Exercise directions: Where does the word "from" show up in the data? Please find each such line and copy it.

(Exercise data begins)

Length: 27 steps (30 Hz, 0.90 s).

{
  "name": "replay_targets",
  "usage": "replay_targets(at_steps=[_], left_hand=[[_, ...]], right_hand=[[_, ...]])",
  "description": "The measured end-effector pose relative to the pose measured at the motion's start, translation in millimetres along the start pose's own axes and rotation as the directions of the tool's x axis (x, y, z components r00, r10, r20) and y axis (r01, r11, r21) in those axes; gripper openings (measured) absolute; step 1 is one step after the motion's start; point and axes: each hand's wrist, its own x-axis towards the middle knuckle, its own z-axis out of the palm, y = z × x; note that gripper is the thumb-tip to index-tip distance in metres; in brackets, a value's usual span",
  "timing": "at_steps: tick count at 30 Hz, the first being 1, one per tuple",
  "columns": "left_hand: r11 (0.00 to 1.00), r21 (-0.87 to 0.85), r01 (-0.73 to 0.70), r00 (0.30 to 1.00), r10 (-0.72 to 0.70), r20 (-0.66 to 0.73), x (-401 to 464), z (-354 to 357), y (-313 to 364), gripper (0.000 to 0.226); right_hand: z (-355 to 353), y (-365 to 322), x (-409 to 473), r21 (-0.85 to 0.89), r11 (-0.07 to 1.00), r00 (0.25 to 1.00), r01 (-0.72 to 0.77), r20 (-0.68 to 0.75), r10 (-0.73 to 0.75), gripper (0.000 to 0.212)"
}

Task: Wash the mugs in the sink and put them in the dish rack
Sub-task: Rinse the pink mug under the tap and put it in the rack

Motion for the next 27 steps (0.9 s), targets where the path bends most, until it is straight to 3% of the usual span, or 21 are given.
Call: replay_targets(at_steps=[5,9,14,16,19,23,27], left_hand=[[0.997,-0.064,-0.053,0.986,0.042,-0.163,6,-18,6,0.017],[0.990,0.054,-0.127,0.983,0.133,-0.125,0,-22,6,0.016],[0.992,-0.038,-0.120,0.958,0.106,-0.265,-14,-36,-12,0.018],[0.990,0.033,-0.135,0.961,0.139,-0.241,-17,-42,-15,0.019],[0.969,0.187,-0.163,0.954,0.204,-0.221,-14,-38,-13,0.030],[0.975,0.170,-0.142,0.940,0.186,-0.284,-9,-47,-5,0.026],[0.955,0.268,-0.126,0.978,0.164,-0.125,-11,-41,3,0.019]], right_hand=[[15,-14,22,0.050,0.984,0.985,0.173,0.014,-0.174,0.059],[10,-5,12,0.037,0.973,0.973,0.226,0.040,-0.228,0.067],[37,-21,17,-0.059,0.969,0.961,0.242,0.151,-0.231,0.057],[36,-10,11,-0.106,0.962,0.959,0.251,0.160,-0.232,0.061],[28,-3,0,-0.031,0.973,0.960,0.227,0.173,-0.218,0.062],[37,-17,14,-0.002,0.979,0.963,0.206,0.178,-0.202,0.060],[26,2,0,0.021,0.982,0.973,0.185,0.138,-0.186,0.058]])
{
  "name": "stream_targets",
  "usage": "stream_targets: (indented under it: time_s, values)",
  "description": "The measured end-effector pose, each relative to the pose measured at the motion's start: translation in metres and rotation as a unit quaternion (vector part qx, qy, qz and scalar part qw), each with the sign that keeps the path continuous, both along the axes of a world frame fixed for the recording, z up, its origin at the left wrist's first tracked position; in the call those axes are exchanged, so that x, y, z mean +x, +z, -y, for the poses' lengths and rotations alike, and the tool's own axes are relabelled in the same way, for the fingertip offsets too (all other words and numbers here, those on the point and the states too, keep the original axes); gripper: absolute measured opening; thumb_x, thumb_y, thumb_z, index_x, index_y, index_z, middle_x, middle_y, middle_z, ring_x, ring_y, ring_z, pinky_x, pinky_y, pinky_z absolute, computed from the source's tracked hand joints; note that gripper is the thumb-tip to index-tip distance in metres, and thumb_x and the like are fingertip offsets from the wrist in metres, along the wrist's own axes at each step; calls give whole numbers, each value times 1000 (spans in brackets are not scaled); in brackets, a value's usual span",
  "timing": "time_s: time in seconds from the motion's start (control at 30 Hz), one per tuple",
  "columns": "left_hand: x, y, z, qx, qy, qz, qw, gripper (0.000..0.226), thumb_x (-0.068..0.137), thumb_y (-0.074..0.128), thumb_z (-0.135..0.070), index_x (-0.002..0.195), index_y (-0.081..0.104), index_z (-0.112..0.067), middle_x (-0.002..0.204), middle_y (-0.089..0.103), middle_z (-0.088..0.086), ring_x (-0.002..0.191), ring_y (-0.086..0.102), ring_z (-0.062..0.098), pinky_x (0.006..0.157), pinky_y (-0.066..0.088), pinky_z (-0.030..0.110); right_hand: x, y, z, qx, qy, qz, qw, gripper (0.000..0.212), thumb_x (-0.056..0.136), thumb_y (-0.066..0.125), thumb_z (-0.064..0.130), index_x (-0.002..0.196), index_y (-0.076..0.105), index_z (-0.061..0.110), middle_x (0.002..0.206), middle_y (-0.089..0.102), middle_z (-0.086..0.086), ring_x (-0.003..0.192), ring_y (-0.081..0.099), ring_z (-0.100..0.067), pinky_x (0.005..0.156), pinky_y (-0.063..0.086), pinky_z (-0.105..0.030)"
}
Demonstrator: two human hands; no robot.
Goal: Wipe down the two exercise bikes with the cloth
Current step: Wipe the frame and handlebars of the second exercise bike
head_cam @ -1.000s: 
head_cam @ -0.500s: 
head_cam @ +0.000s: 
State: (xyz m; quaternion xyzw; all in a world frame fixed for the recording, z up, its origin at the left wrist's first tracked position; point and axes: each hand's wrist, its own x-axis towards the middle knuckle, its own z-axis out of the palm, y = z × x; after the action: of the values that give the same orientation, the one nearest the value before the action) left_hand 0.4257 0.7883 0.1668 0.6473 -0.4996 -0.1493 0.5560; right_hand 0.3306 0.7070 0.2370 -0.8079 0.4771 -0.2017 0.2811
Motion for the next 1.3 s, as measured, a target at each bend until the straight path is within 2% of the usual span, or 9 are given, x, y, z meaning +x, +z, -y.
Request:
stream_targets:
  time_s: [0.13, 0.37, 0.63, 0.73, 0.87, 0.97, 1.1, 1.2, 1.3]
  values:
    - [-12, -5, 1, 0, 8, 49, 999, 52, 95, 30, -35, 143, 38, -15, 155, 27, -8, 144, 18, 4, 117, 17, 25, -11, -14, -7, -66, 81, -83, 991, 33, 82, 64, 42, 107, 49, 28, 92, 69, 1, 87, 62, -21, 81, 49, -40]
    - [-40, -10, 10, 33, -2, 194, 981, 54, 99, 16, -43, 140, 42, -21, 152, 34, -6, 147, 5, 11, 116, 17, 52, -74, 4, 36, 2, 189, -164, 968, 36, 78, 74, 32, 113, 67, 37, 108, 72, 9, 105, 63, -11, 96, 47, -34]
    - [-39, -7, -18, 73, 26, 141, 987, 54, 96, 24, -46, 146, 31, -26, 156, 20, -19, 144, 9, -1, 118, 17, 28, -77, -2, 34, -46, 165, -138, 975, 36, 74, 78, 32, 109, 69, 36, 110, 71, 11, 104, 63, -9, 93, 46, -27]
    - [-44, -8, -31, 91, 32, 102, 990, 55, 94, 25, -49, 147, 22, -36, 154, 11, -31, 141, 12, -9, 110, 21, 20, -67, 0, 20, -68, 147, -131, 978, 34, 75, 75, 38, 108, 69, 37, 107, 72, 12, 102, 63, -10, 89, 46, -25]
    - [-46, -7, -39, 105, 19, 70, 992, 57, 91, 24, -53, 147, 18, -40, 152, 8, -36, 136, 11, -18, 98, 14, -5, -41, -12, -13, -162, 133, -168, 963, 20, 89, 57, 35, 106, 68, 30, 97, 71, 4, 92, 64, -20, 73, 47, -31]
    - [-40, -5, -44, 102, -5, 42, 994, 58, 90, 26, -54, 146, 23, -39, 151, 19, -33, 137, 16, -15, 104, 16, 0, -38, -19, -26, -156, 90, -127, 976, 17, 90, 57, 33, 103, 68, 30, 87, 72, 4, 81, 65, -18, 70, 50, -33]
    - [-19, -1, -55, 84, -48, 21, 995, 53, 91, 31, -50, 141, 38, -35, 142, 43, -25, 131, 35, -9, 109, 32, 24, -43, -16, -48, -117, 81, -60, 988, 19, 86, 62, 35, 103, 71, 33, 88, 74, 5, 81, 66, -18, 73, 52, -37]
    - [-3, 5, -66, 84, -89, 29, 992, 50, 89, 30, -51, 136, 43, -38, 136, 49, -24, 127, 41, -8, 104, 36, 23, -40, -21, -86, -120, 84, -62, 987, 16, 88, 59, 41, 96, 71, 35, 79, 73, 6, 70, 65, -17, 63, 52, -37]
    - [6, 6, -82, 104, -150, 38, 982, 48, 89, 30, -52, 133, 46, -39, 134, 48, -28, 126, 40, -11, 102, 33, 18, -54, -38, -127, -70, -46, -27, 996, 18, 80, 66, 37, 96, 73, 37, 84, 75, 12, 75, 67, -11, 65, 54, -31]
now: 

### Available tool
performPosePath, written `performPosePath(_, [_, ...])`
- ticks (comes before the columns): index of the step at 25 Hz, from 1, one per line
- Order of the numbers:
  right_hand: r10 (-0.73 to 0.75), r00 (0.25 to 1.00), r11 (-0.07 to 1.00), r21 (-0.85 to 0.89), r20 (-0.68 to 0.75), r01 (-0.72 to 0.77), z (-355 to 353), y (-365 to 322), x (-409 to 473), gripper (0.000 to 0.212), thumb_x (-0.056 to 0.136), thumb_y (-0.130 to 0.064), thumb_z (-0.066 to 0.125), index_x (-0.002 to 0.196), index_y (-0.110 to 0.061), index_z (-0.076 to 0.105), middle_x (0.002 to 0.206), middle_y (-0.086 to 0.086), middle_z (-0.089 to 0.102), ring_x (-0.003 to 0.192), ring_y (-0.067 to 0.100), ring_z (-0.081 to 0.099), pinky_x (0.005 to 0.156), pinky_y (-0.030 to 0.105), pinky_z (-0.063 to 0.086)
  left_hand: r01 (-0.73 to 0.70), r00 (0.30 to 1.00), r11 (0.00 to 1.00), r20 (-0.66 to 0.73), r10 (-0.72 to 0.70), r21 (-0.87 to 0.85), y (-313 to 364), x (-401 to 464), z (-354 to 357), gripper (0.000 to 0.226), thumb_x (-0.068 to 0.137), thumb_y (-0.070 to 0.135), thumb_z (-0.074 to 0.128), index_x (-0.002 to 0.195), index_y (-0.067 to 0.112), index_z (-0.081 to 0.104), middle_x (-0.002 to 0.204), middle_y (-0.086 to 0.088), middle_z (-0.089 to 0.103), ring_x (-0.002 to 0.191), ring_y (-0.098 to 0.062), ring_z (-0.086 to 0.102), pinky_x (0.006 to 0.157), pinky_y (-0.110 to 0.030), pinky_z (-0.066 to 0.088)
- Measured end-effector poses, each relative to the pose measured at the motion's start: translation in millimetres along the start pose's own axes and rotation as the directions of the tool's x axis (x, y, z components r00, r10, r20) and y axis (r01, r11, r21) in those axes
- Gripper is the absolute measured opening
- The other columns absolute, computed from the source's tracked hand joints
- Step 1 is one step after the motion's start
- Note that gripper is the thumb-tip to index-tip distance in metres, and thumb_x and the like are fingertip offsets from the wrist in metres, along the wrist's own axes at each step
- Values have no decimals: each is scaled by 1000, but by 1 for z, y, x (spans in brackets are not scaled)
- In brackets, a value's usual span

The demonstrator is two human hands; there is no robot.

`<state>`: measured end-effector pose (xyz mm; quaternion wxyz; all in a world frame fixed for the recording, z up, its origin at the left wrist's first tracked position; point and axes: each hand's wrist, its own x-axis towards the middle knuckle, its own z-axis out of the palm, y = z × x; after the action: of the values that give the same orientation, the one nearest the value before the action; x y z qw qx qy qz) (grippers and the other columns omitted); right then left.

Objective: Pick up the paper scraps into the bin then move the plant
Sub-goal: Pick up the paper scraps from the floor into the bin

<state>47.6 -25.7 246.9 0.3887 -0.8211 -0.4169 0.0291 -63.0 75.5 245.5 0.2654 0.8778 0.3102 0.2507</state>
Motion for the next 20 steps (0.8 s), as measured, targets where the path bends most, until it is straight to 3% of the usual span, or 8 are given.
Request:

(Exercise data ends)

Result below:
  "description": "The measured end-effector pose, each relative to the pose measured at the motion's start: translation in metres and rotation as a unit quaternion (vector part qx, qy, qz and scalar part qw), each with the sign that keeps the path continuous, both along the axes of a world frame fixed for the recording, z up, its origin at the left wrist's first tracked position; in the call those axes are exchanged, so that x, y, z mean +x, +z, -y, for the poses' lengths and rotations alike, and the tool's own axes are relabelled in the same way, for the fingertip offsets too (all other words and numbers here, those on the point and the states too, keep the original axes); gripper: absolute measured opening; thumb_x, thumb_y, thumb_z, index_x, index_y, index_z, middle_x, middle_y, middle_z, ring_x, ring_y, ring_z, pinky_x, pinky_y, pinky_z absolute, computed from the source's tracked hand joints; note that gripper is the thumb-tip to index-tip distance in metres, and thumb_x and the like are fingertip offsets from the wrist in metres, along the wrist's own axes at each step; calls give whole numbers, each value times 1000 (spans in brackets are not scaled); in brackets, a value's usual span",
  "timing": "time_s: time in seconds from the motion's start (control at 30 Hz), one per tuple",
- ticks (comes before the columns): index of the step at 25 Hz, from 1, one per line
- The other columns absolute, computed from the source's tracked hand joints
- Note that gripper is the thumb-tip to index-tip distance in metres, and thumb_x and the like are fingertip offsets from the wrist in metres, along the wrist's own axes at each step
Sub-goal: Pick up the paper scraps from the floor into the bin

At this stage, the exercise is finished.